- [About this exercise] Set the data down once more, in full and exactly.

- [Supplied data]

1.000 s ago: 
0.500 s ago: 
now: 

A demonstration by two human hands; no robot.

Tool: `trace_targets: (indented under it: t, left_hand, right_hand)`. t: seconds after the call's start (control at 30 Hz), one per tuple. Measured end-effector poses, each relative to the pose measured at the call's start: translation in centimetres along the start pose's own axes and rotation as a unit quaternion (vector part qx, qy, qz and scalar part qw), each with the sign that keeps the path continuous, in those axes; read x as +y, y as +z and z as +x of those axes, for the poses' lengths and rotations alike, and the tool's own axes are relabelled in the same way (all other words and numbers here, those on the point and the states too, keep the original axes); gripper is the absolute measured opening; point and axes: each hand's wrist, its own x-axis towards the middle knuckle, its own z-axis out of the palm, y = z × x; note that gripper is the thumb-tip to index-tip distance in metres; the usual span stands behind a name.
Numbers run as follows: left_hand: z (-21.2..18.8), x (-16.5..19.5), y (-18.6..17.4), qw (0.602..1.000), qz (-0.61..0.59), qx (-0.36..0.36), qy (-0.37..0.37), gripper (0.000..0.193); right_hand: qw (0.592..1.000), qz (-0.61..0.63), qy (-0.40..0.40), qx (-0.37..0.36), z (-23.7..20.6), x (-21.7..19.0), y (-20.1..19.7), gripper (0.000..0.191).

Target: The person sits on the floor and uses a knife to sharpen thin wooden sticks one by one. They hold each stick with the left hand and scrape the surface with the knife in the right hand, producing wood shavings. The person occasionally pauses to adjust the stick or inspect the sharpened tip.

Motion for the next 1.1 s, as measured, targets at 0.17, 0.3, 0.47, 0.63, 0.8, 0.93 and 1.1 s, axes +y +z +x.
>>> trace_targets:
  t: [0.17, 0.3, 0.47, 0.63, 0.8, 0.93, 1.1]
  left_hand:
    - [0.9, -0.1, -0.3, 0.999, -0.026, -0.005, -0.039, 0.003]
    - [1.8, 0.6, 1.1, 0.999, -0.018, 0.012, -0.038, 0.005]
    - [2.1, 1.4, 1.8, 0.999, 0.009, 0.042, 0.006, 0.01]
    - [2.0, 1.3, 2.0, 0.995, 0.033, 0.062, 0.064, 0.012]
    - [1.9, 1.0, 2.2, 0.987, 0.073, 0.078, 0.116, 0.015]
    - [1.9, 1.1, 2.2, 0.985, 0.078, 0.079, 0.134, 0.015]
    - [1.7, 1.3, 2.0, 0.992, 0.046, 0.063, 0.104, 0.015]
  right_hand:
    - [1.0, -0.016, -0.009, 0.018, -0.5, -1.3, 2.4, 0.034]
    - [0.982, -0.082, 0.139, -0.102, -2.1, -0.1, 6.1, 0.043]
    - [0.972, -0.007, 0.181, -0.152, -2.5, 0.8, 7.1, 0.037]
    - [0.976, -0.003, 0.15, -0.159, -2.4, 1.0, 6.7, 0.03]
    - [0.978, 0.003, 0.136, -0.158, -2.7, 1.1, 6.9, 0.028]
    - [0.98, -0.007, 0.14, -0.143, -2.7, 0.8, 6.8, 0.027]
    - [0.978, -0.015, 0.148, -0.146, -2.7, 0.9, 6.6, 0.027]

- [Answer section]
1.000 s ago: 
0.500 s ago: 
now: 

A demonstration by two human hands; no robot.

Tool: `trace_targets: (indented under it: t, left_hand, right_hand)`. t: seconds after the call's start (control at 30 Hz), one per tuple. Measured end-effector poses, each relative to the pose measured at the call's start: translation in centimetres along the start pose's own axes and rotation as a unit quaternion (vector part qx, qy, qz and scalar part qw), each with the sign that keeps the path continuous, in those axes; read x as +y, y as +z and z as +x of those axes, for the poses' lengths and rotations alike, and the tool's own axes are relabelled in the same way (all other words and numbers here, those on the point and the states too, keep the original axes); gripper is the absolute measured opening; point and axes: each hand's wrist, its own x-axis towards the middle knuckle, its own z-axis out of the palm, y = z × x; note that gripper is the thumb-tip to index-tip distance in metres; the usual span stands behind a name.
Numbers run as follows: left_hand: z (-21.2..18.8), x (-16.5..19.5), y (-18.6..17.4), qw (0.602..1.000), qz (-0.61..0.59), qx (-0.36..0.36), qy (-0.37..0.37), gripper (0.000..0.193); right_hand: qw (0.592..1.000), qz (-0.61..0.63), qy (-0.40..0.40), qx (-0.37..0.36), z (-23.7..20.6), x (-21.7..19.0), y (-20.1..19.7), gripper (0.000..0.191).

Target: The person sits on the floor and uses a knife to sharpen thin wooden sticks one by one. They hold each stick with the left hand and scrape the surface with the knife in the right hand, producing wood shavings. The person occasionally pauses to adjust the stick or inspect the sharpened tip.

Motion for the next 1.1 s, as measured, targets at 0.17, 0.3, 0.47, 0.63, 0.8, 0.93 and 1.1 s, axes +y +z +x.
>>> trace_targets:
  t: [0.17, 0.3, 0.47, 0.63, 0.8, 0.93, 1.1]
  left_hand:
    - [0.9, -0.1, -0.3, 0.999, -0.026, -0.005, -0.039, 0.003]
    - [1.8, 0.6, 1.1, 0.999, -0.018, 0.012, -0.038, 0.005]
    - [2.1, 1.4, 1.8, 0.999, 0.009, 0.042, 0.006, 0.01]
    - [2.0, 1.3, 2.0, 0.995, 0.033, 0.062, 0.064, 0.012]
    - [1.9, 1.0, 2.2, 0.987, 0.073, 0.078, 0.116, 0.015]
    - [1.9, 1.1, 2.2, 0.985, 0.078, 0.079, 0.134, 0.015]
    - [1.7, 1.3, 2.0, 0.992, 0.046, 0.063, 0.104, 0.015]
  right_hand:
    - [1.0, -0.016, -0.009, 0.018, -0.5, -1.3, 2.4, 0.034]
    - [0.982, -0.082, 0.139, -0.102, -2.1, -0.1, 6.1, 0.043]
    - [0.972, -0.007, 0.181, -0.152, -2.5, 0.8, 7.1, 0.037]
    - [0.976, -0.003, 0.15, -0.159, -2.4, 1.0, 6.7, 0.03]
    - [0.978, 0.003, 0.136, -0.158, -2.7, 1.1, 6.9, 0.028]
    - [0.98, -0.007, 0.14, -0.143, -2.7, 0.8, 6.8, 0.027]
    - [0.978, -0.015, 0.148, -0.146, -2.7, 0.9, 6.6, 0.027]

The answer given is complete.